La fascinación por la Estirga a través del tiempo es evidente. El pintor bielorruso Marc Chagall no pudo tampoco sustraerse a su poder evocador y enigmático. En el cuadro reproducido, el pintor hace sobresalir de manera elocuente a la Estirga (mi pobre quimera llamada injustamente monstruo) de la galería de Notre Dame dotándola de unas proporciones desmesuradas y teniendo por compañera a una paloma u otro pájaro diciendo pío pío (quizás un gorrión enorme). Es probable que el pintor conociera la foto de Brassaï. El cuadro en tonos azules muy chagallianos está construido con todos los elementos que caracteriza su obra; no faltan los personajes flotando ni un Sacré Coeur diminuto en el lateral izquierdo. Chagall es un pintor, diría que incalificable; por otra parte, de una singularidad y originalidad al margen de escuelas (lo suelen incluir en la llamada “escuela de París”, en la que cabía de todo),  aunque  por el tratamiento temático pueda sugerirnos lo onírico y llevarnos al surrealismo, el tratamiento del color al fovismo y notarse al final el influjo del cubismo picassiano; su  falta de perspectiva y lo naïf se suman además al folclore ruso (de forma latente), dando como resultado final una obra sumamente expresiva, de una originalidad prodigiosa. El cuadro llamado “El monstruo de Notre Dame” se expuso recientemente en Madrid en la “Casa de las Alhajas” de Caja Madrid, exposición conjunta con el Museo Thyssen.

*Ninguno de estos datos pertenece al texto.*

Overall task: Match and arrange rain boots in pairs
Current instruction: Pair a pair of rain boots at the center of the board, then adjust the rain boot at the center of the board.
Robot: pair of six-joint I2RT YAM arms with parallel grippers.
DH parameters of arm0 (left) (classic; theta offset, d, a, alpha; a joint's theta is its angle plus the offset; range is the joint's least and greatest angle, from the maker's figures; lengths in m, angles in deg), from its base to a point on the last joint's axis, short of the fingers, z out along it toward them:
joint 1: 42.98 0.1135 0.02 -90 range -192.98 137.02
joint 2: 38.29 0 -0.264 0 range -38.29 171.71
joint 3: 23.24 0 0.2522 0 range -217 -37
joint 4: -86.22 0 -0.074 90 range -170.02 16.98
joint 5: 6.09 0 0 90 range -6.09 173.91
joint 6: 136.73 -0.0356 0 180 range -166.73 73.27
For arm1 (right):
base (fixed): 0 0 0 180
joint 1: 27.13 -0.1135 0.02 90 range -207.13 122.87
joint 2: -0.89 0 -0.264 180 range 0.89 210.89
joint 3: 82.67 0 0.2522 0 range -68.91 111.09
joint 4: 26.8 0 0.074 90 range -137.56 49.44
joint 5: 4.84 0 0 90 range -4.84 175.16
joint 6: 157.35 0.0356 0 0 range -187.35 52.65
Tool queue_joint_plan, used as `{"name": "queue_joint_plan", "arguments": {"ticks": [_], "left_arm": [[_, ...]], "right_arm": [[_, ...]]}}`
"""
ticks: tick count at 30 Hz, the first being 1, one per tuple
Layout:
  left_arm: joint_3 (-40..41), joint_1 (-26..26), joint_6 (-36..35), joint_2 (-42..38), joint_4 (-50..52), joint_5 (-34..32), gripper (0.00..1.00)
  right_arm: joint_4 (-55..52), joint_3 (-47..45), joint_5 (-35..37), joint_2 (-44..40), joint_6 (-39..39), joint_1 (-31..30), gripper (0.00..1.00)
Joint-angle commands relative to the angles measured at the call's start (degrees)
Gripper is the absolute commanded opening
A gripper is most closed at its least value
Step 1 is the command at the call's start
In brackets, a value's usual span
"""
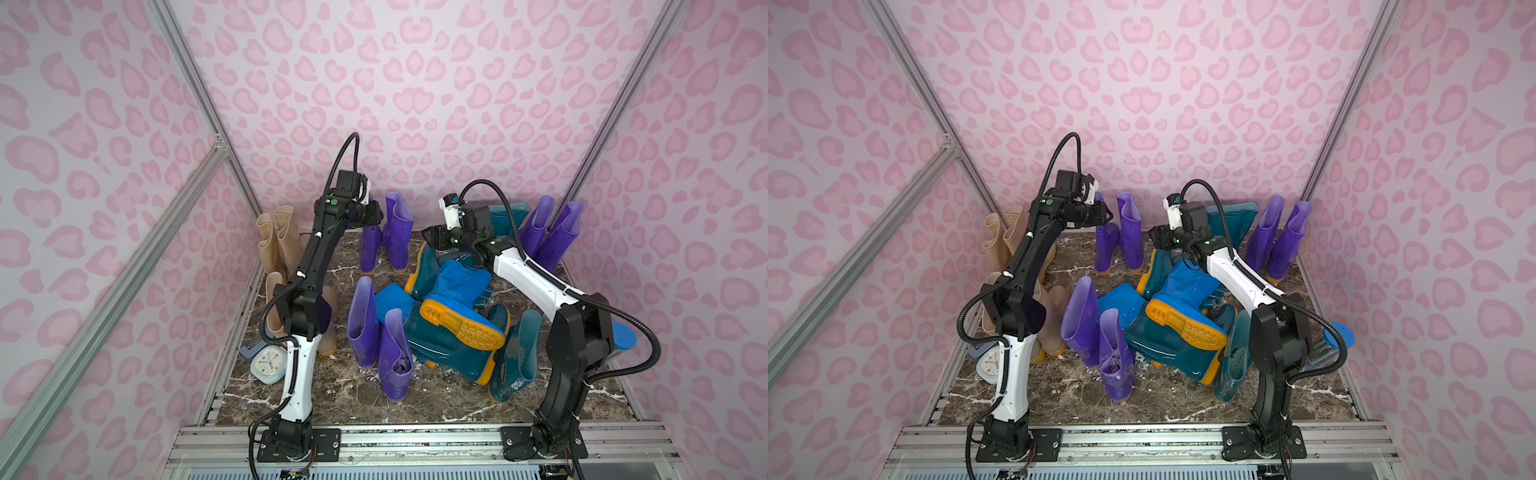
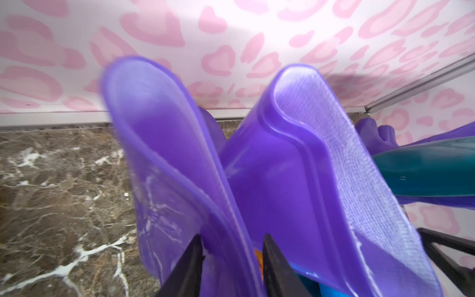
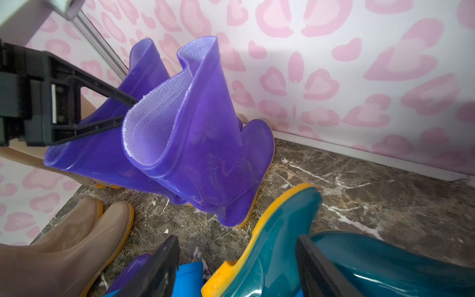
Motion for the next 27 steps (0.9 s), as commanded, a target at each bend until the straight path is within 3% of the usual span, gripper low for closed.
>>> {"name": "queue_joint_plan", "arguments": {"ticks": [1, 5, 11, 16, 22, 25, 27], "left_arm": [[0.1, 1.1, 1.7, -1.4, -2.5, 3.2, 0.47], [0.2, 2.2, 2.9, -1.7, -2.2, 7.1, 0.6], [1.6, 2.5, -0.9, -8.7, 3.8, 6.6, 0.64], [11.5, 3.2, -3.3, -21.1, 3.4, 2.0, 0.71], [26.8, 4.2, -2.6, -34.1, 0.2, 2.8, 0.71], [34.5, 4.3, -2.3, -39.2, -2.2, 1.9, 0.71], [38.5, 4.4, -2.2, -41.5, -3.5, 1.8, 0.71]], "right_arm": [[1.4, -1.2, 1.1, -1.3, 0.2, 0.7, 0.73], [0.5, -0.1, 0.1, -0.3, -1.1, 0.1, 0.73], [-1.7, 5.5, 0.3, 4.9, -7.6, -5.9, 0.75], [-1.0, 8.3, 2.8, 10.0, -4.9, -7.0, 0.76], [0.4, 13.2, 1.2, 15.9, -2.2, -7.7, 0.75], [1.4, 15.4, -0.8, 18.6, -1.0, -7.8, 0.68], [0.9, 18.1, -2.6, 20.7, -0.5, -7.8, 0.55]]}}
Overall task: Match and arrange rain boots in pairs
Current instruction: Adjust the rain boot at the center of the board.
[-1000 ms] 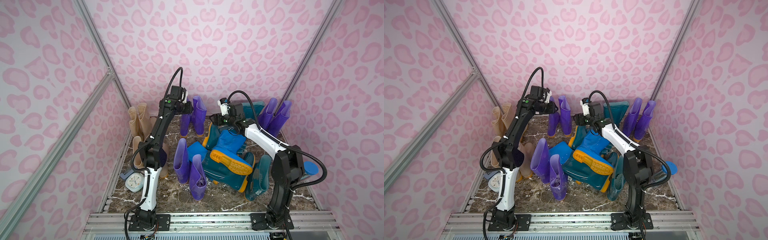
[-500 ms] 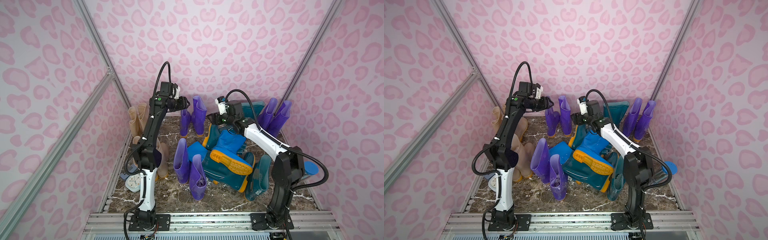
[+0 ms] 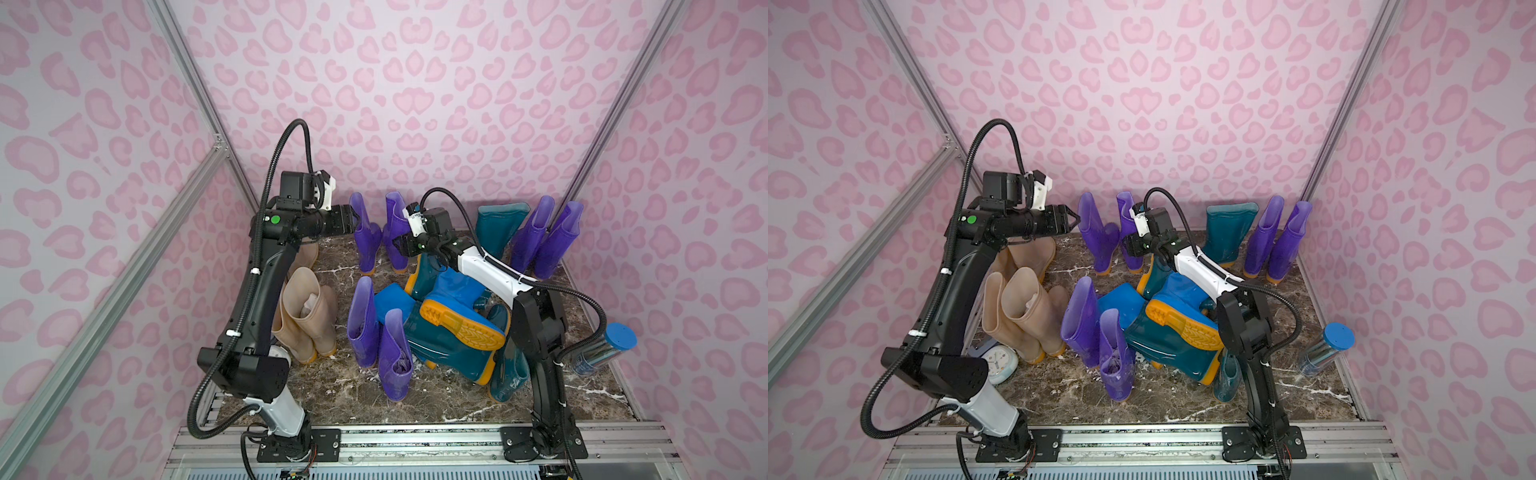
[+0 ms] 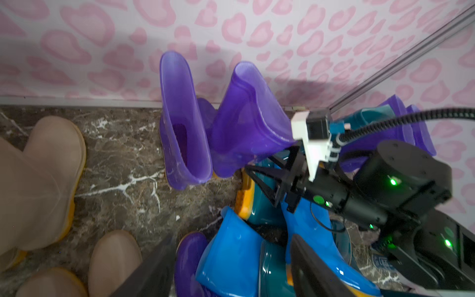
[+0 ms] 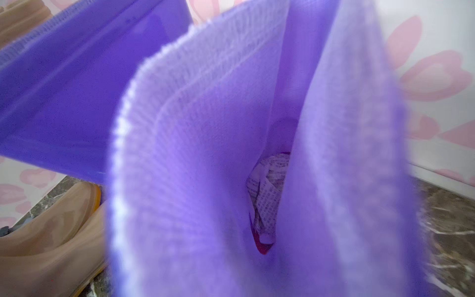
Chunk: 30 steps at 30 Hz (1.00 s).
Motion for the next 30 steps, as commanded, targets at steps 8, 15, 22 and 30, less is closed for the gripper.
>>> {"name": "queue_joint_plan", "arguments": {"ticks": [8, 15, 22, 30], "left_arm": [[5.5, 0.6, -0.3, -3.7, -2.8, -1.0, 0.71], [5.1, 0.8, -0.4, -3.5, -3.2, -0.2, 0.71], [4.1, 0.8, 0.1, -2.7, -3.2, 3.1, 0.71], [4.5, 0.3, -0.8, -7.6, -1.9, 4.5, 0.72]], "right_arm": [[2.0, 11.0, -7.1, 8.0, 6.7, -0.2, 0.01], [5.9, 9.7, -12.3, 9.1, 12.2, -0.1, 0.0], [8.1, 4.9, -12.4, 6.7, 13.6, 0.1, 0.27], [-5.0, 7.2, -3.7, 0.2, 7.1, 0.7, 0.58]]}}
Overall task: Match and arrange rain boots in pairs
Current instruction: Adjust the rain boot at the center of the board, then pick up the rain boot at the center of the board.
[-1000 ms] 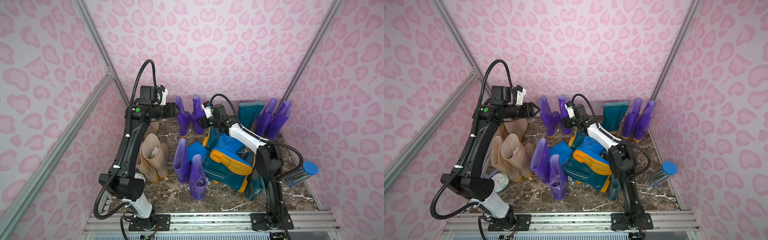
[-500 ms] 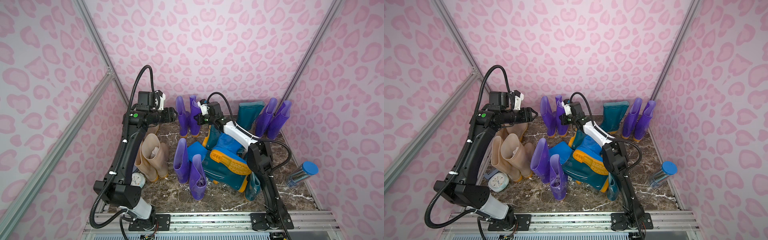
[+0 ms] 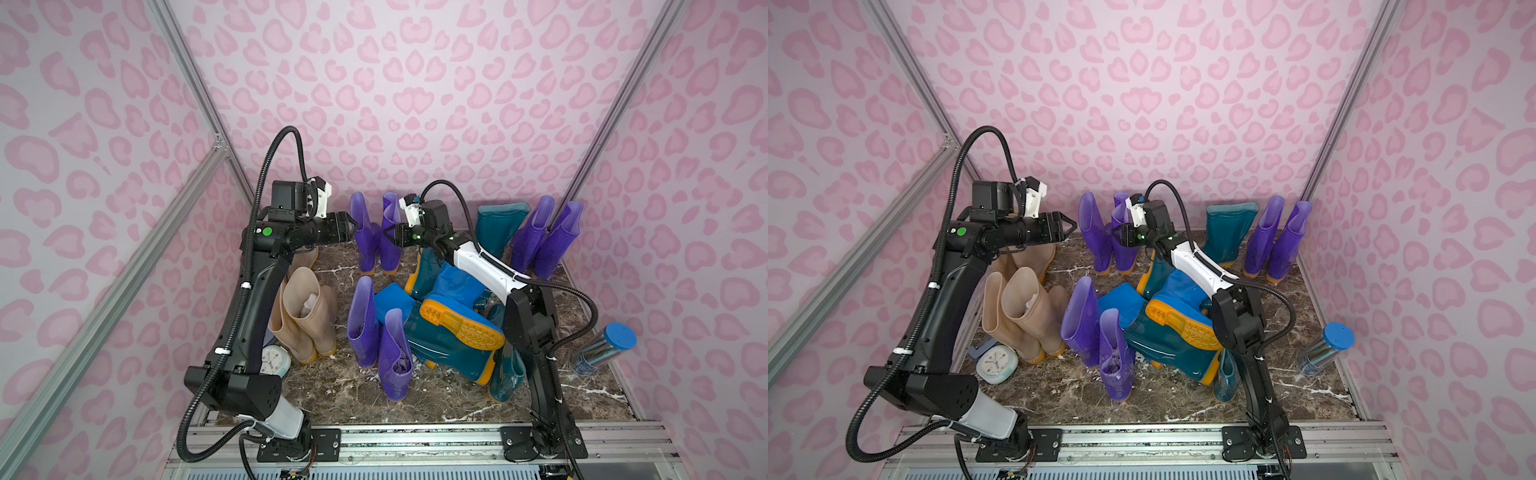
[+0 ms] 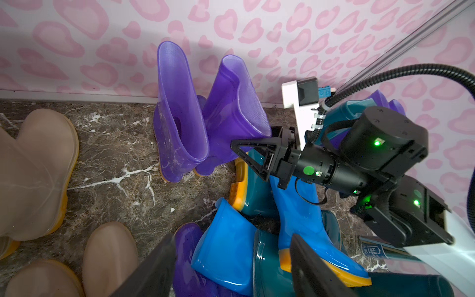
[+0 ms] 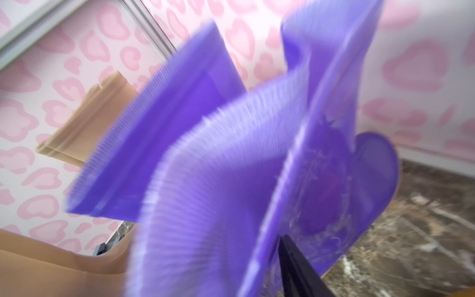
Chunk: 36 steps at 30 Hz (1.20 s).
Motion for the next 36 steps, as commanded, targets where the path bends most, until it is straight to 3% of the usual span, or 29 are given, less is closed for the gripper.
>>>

Brassaï, la Estirga y la paloma

Brassaï, foto de la Estirga de 1936.

Desde que existe la fotografía, la Estirga ha sido objeto de deseo de los artistas del carrete y de los simples aficionados. Gyula Halász era oriundo de Brassó, por eso el seudónimo de Brassaï que significa oriundo de Brassó. Se nacionalizó francés y, como saben hacer muy bien los franceses con los artistas e intelectuales de otros países, lo hicieron suyo como a Picasso y a otros tantos. Francia siempre ha sabido mimar la cultura y eso les honra. Son muy conocidas las fotos que hizo a Picasso, en su taller y en su ámbito familiar, así como las de otros artistas que triunfaban en París en los años treinta. El libro “Paris de nuit” lo convirtió en una celebridad. Fue nombrado Caballero de las Artes y las Letras de Francia. Volviendo a la foto, la paloma se diría que tiene una relación simbiótica con la Estirga; de qué naturaleza, no sabemos, pero su “estar” es de una placidez  mayestática, nada luciferina ni diabólica. ¡Genial la foto!